Kristof Titeca, a professor at Antwerp University in Belgium who studies African governance, notes that it's not the first time Uganda has hosted "failed asylum seekers" from other countries. In 2018, for example, it hosted Eritrean and Sudanese asylum seekers deported from Israel. In that instance, they were allowed to stay in a Kampala hotel for a few nights, "then left to their own devices," he says. "Contrary to what they were promised, they also didn't get a residence permit. Many of them decided to flee to Europe."
Opposition figures in Uganda pushed back on the scheme, saying parliament in the largely authoritarian country had not been given a say in the agreement with the U.S. Details remain largely unknown about the deal brokered between President Yoweri Museveni — who is seeking to extend his nearly 40-year rule in next year's elections — and the U.S.

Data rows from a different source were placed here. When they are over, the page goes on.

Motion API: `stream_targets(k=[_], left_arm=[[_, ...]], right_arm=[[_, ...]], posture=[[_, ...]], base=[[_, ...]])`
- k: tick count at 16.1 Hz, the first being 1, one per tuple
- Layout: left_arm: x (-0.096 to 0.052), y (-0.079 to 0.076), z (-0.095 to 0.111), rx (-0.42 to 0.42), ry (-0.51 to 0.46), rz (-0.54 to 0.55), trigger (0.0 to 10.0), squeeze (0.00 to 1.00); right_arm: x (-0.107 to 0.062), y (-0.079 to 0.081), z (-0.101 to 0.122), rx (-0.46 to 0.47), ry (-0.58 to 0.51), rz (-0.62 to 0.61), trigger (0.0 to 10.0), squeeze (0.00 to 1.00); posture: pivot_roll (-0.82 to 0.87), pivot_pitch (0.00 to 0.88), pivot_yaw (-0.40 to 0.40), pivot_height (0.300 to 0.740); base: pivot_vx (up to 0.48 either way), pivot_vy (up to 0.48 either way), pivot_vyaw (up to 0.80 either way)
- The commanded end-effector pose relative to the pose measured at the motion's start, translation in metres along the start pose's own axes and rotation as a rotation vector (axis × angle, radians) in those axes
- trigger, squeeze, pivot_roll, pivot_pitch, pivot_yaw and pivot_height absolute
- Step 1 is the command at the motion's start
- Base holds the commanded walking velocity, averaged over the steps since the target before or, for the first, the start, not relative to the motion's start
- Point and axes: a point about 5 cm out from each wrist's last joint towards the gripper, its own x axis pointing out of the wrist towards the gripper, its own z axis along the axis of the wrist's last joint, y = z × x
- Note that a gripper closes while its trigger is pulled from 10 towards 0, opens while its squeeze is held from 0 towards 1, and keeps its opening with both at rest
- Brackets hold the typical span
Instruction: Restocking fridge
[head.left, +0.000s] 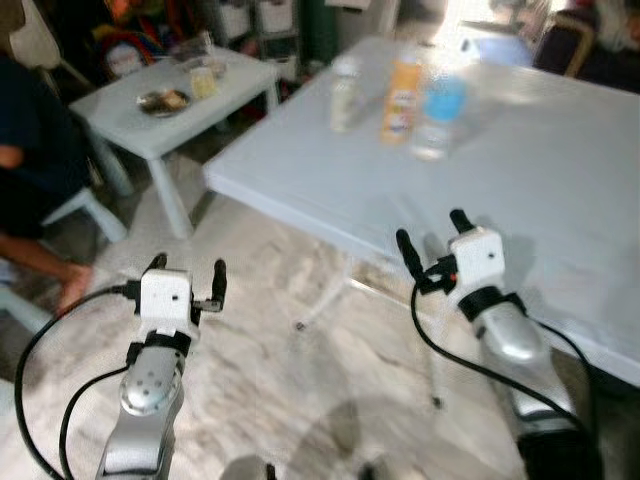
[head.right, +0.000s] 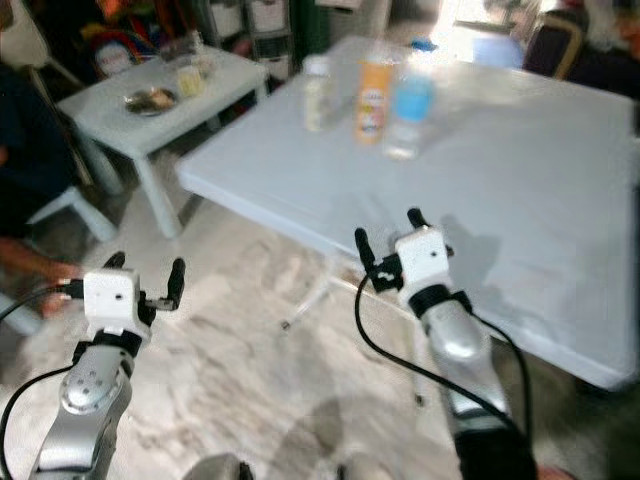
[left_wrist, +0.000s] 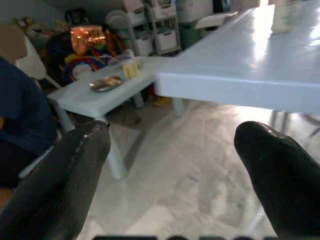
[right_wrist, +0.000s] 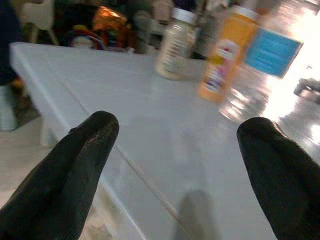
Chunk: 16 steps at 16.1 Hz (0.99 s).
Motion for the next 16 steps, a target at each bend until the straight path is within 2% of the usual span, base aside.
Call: stream_targets(k=[1, 3, 4, 5, 7, 8, 10, 11, 13, 16], left_arm=[[0.000, 0.007, 0.003, 0.029, -0.004, 0.004, 10.0, 0.00], [-0.004, 0.007, 0.001, 0.029, 0.011, 0.010, 10.0, 0.00], [-0.008, 0.009, -0.003, 0.024, 0.031, 0.034, 10.0, 0.00], [-0.012, 0.010, -0.006, 0.020, 0.043, 0.051, 10.0, 0.00], [-0.022, 0.011, -0.015, -0.008, 0.091, 0.082, 10.0, 0.00], [-0.022, 0.010, -0.015, -0.003, 0.090, 0.076, 10.0, 0.00], [-0.016, 0.013, -0.012, -0.007, 0.079, 0.097, 10.0, 0.00], [-0.012, 0.015, -0.010, -0.008, 0.068, 0.105, 10.0, 0.00], [-0.006, 0.014, -0.008, -0.012, 0.056, 0.098, 10.0, 0.00], [0.001, 0.001, 0.000, -0.058, 0.006, 0.032, 10.0, 0.00]], right_arm=[[0.002, 0.007, 0.013, 0.003, -0.023, 0.085, 10.0, 0.00], [-0.005, 0.011, 0.012, 0.024, -0.006, 0.099, 10.0, 0.00], [-0.006, 0.017, 0.006, 0.047, 0.020, 0.068, 10.0, 0.00], [-0.005, 0.020, 0.004, 0.046, 0.021, 0.021, 10.0, 0.00], [-0.002, 0.027, -0.001, 0.077, 0.034, -0.175, 10.0, 0.00], [-0.002, 0.026, -0.001, 0.031, 0.034, -0.220, 10.0, 0.00], [-0.008, 0.015, -0.005, 0.105, 0.051, -0.363, 10.0, 0.00], [-0.013, 0.003, -0.007, 0.066, 0.049, -0.391, 10.0, 0.00], [-0.025, -0.007, -0.018, 0.122, 0.096, -0.382, 10.0, 0.00], [-0.013, -0.005, -0.011, 0.108, 0.062, -0.353, 10.0, 0.00]], posture=[[-0.05, 0.115, 0.031, 0.740], [-0.04, 0.116, 0.032, 0.740], [-0.04, 0.111, 0.031, 0.740], [-0.04, 0.104, 0.034, 0.740], [-0.03, 0.086, 0.035, 0.740], [-0.03, 0.083, 0.034, 0.740], [-0.04, 0.094, 0.033, 0.740], [-0.05, 0.098, 0.035, 0.740], [-0.07, 0.098, 0.032, 0.740], [-0.08, 0.108, 0.025, 0.740]], base=[[0.371, 0.304, 0.00], [0.356, 0.152, 0.00], [0.000, 0.000, 0.00], [0.000, 0.000, 0.00], [0.000, 0.000, 0.00], [0.000, 0.000, 0.00], [0.000, 0.000, 0.00], [0.000, 0.000, 0.00], [0.000, 0.000, 0.00], [0.106, 0.000, 0.00]])
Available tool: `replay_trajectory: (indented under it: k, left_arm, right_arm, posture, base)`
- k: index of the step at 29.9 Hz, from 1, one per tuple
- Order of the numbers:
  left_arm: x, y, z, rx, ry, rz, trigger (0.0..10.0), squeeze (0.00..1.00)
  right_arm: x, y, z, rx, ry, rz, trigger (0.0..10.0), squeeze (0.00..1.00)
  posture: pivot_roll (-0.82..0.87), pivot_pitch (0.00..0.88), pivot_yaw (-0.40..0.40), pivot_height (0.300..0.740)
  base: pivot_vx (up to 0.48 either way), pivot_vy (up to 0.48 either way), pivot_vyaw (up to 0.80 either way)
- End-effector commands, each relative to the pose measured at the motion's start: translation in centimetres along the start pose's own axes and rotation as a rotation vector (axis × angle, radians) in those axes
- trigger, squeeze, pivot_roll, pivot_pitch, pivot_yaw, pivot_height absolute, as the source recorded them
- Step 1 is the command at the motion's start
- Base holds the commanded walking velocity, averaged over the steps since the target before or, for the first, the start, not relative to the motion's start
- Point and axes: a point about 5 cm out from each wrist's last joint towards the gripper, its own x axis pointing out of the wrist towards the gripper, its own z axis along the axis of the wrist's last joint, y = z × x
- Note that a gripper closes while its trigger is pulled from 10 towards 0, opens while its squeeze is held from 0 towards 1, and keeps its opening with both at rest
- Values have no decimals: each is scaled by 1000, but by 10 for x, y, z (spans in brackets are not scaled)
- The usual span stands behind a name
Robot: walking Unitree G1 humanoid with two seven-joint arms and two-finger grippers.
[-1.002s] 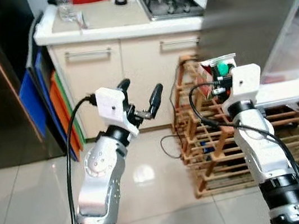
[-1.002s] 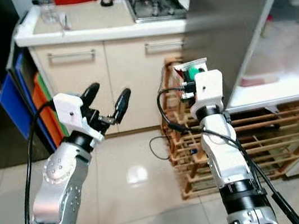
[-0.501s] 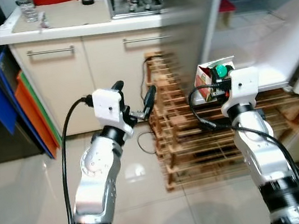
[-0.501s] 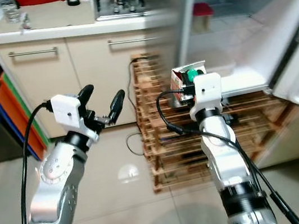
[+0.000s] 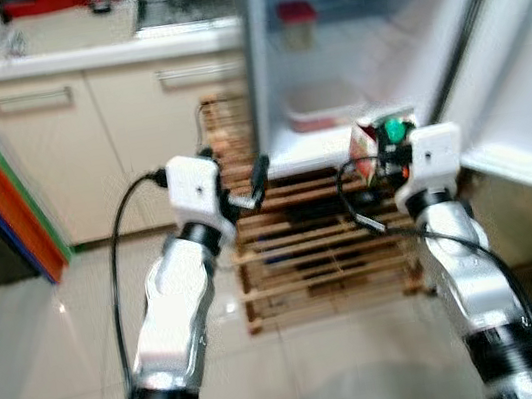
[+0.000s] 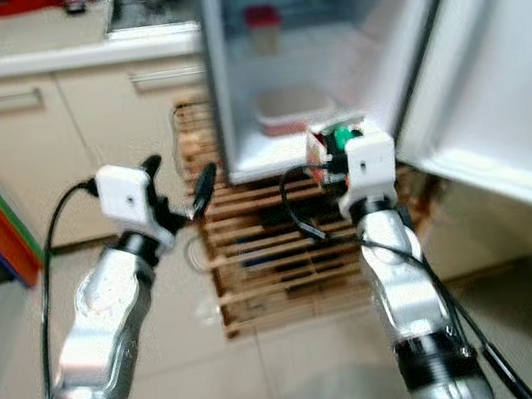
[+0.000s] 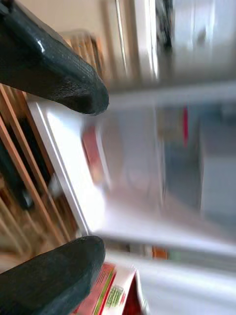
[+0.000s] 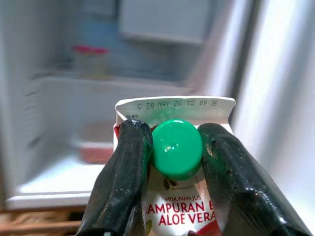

"We don't know the exact arrangement, the circumstances, who is being brought, how many are being brought," Joel Ssenyonyi, the leader of opposition in parliament, told NPR. "If these are being considered misfits in the U.S., what makes them fit to be here in Uganda?"
García Hernández thinks that by sending Abrego Garcia to Uganda, "the Trump administration is trying to circumnavigate an immigration judge's order barring deportation to El Salvador by triangulating — sending him to Uganda first."
Sandoval-Moshenberg, a lawyer for Abrego Garcia, tells NPR that Uganda has given no assurances that his client can stay in that country and "not be quickly re-deported to his country of citizenship."
Halima Athumani in Kampala, Uganda, contributed reporting.